Le cadre donne des repères stables. Les séances ont une durée, des règles et des objectifs qui ne changent pas simplement parce qu’un désaccord apparaît. Cette continuité permet d’examiner ce qui se produit dans la relation sans que chaque difficulté conduise automatiquement à interrompre le travail.
Le thérapeute doit également trouver une position qui ne consiste ni à entretenir systématiquement une représentation grandiose ni à chercher à la briser. Le travail repose davantage sur l’examen de situations concrètes, leurs conséquences et les différentes manières de les interpréter.

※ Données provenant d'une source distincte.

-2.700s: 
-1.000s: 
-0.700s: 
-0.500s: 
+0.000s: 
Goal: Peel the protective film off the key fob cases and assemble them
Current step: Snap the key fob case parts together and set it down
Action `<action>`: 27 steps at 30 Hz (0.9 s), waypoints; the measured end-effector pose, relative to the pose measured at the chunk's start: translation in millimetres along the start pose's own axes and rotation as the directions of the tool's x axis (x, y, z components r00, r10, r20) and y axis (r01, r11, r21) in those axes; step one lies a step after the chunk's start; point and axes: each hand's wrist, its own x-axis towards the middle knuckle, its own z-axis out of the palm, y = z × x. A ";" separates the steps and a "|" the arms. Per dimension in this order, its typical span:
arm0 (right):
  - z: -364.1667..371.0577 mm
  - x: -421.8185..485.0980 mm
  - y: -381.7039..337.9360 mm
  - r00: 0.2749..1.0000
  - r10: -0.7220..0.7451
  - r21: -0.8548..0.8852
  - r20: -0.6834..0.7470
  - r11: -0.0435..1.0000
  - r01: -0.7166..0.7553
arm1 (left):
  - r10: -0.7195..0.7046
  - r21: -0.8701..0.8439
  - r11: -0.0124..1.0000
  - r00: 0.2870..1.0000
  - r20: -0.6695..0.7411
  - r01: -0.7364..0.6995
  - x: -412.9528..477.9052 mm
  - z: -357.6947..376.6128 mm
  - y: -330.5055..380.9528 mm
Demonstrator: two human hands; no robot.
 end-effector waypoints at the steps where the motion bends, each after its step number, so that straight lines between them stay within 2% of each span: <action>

Une relation thérapeutique suffisamment solide permet progressivement d’aborder des sujets qui auraient été rejetés au début du suivi.
La durée du travail dépend alors largement de la situation individuelle. Certaines difficultés peuvent évoluer plus rapidement que d’autres et les objectifs peuvent être révisés au fil des séances. La psychothérapie ne promet pas de transformer une personnalité en modèle idéal. Elle cherche à rendre le fonctionnement suffisamment souple pour diminuer les difficultés qui ont conduit la personne à consulter.